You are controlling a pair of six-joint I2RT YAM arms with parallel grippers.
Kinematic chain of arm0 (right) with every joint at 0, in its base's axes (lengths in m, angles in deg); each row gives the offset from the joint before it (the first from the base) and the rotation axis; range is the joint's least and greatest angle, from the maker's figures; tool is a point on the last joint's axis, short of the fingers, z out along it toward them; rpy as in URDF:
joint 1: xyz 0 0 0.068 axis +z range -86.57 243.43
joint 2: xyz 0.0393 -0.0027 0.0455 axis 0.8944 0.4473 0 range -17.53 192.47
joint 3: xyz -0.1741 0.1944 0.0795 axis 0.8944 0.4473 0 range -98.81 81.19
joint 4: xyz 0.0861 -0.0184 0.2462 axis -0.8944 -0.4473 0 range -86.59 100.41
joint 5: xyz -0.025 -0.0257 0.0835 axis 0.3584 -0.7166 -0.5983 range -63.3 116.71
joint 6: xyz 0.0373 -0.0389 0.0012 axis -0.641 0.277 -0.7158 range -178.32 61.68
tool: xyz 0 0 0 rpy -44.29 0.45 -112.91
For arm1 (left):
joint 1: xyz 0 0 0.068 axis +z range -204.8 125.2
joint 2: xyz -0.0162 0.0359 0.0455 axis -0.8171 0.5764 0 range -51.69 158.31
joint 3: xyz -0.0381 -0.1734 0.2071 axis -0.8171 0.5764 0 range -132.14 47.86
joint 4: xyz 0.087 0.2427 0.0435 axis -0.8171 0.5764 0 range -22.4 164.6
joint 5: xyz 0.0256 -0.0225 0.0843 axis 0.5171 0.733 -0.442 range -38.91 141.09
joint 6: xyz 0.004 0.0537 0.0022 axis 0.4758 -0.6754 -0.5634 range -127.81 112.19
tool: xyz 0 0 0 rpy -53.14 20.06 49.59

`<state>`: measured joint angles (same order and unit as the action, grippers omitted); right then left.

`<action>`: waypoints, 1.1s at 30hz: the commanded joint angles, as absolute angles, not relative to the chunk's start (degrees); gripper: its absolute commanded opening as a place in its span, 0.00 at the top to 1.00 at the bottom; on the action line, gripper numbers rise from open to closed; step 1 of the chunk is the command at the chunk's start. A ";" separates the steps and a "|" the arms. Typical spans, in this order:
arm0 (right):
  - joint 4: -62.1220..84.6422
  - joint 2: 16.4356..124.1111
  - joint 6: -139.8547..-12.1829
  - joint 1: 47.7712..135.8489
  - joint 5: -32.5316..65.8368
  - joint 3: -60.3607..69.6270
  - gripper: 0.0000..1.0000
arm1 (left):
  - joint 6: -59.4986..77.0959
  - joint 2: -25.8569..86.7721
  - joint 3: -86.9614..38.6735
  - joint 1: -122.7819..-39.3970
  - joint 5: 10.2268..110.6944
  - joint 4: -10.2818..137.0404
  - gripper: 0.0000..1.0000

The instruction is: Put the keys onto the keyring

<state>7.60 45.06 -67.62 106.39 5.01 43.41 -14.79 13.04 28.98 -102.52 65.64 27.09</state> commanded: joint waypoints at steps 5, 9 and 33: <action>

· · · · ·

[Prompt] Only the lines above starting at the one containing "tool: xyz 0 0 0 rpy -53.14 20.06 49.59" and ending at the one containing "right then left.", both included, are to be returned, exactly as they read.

[Solution to this exercise]
tool: xyz 0 0 0 rpy -53.14 20.06 49.59

`<state>`: measured joint angles (same order and unit as the action, grippers omitted); right then left.

The answer has been fully stated.